Who Is Ryan Roslansky?

Roslansky’s ascent within Microsoft has been quietly remarkable. He took over as CEO of LinkedIn in 2020 after Jeff Weiner stepped down, having previously served as the professional network’s head of product. Under his watch, LinkedIn’s revenue grew steadily, and the platform expanded into video, creator tools, and learning content—all backed by machine learning.

His role expanded again in 2023 when Microsoft consolidated Office, SharePoint, and other productivity tools under his oversight alongside LinkedIn. Adding Teams now turns his organization into a formidable AI applications group, arguably the most important within the company outside of Azure.
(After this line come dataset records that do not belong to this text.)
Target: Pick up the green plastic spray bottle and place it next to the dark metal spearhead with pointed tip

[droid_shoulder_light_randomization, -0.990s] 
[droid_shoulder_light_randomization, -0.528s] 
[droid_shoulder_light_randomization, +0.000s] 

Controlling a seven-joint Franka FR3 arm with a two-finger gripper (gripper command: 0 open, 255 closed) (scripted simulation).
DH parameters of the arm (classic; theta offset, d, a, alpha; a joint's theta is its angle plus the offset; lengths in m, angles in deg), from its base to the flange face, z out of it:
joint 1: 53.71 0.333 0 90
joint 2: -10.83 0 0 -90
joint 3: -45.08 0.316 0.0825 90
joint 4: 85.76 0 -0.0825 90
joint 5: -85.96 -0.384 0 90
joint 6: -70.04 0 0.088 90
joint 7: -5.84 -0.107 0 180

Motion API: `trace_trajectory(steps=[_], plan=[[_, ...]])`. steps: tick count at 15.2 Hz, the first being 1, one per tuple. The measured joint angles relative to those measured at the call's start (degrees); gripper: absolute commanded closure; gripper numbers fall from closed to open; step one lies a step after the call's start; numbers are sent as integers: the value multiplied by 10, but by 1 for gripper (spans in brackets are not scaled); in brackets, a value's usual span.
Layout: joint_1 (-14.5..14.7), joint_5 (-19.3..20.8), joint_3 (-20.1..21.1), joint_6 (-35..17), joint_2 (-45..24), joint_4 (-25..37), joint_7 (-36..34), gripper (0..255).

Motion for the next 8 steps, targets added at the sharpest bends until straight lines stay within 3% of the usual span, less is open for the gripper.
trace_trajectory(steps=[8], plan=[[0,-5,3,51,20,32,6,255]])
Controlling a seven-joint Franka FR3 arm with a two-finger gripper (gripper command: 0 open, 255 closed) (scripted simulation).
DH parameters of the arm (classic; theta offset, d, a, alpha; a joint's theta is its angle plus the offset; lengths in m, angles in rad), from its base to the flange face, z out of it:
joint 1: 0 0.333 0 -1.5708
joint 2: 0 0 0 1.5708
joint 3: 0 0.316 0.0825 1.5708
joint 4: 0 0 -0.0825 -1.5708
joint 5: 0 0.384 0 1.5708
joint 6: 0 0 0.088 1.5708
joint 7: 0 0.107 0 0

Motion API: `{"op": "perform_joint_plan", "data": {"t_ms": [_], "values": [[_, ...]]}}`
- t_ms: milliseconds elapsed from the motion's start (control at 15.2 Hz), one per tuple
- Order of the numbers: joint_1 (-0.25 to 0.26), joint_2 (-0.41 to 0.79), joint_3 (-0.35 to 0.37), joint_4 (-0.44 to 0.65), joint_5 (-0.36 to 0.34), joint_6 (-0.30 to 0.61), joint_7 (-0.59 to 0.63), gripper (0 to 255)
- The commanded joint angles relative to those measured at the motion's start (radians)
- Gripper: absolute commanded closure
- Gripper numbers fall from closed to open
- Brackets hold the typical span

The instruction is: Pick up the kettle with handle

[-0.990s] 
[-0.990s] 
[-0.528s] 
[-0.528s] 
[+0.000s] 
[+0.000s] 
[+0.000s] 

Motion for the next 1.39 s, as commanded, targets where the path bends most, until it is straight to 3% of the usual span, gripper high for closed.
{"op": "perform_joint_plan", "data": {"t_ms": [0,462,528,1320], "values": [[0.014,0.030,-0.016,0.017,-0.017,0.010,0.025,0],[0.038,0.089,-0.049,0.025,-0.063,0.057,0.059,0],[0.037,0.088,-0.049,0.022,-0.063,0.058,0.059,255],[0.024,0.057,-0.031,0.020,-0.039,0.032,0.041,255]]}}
Colleagues describe Roslansky as a product-focused leader who understands both the technological and human aspects of workplace tools. His background in building user-facing AI features will be critical as Teams evolves from a simple chat and video app into a central hub for AI-assisted work.

What This Means for Microsoft Teams

Teams has been on a tear since the pandemic, amassing over 300 million monthly active users. But it faces growing competition from Zoom, Slack, and Google Workspace. The platform has also been criticized for a cluttered interface and sometimes sluggish performance under heavy AI feature load.

Under Roslansky, expect a sharper focus on AI-powered experiences that span meetings, chat, and collaborative documents. Already, Teams has introduced Copilot summaries, intelligent meeting recaps, and message drafting. But deeper integration with Office’s Copilot and LinkedIn’s knowledge graph could unlock new scenarios—like an AI that pulls in project details from a Word document, meeting notes from a call, and the expertise profile of a colleague to draft a proposal.

On the development side, Microsoft plans to converge its Teams and Office extensibility platforms. Roslansky’s unified organization may expedite that vision, enabling developers to build agents and plugins that work seamlessly across the communication and content layers.

Rajesh Jha’s Legacy and the Road Ahead

Rajesh Jha is a Microsoft veteran who played a pivotal role in the company’s pivot to a cloud-first, mobile-first strategy. He led the development of Office 365 and later oversaw the launch of Microsoft Teams, which replaced Skype for Business. His Experiences and Devices group was instrumental in the resurgence of Surface and the modernization of Windows 11.

The dissolution of that group marks the end of an era. Jha’s next move hasn’t been announced, but insiders suggest he may take on an advisory role or leave the company. His departure from the product chain underscores how AI is redrawing Microsoft’s internal boundaries.

For employees and customers, the reorganization brings both opportunity and uncertainty. Teams users may see faster innovation, but also potential disruptions as priorities shift. LinkedIn’s roadmap might accelerate its integration with Office, a long-discussed but slowly executed marriage that could reshape how professionals share and create content.

The Bigger Picture: Microsoft’s AI-First Reorganization

This isn’t the first time Nadella has reshuffled the deck to chase a technology shift. In 2018, he disbanded the Windows division to focus on cloud and AI. Now, as the company bets its future on Copilot and generative AI, it makes sense to cluster the tools most affected by that transformation under a leader with proven AI chops.

Competitors are watching. Google has been weaving its Gemini AI across Workspace, and Salesforce is pushing Einstein into Slack. By combining Teams, Office, and LinkedIn under a single vision, Microsoft aims to create an ecosystem where AI understands the full context of a user’s professional life, not just a single app’s data.

For businesses that rely on Microsoft 365, this reorganization signals where the puck is going. AI features will become more deeply embedded and more personalized. The boundaries between communication tools, document editors, and professional networks will blur, all orchestrated by a Copilot that knows your calendar, your drafts, and your coworkers.

Microsoft has not yet commented publicly on the timeline of the transition or how it will affect current Teams development cycles. But one thing is clear: with Ryan Roslansky at the helm of workplace AI, the future of how we work is being rewritten from Redmond.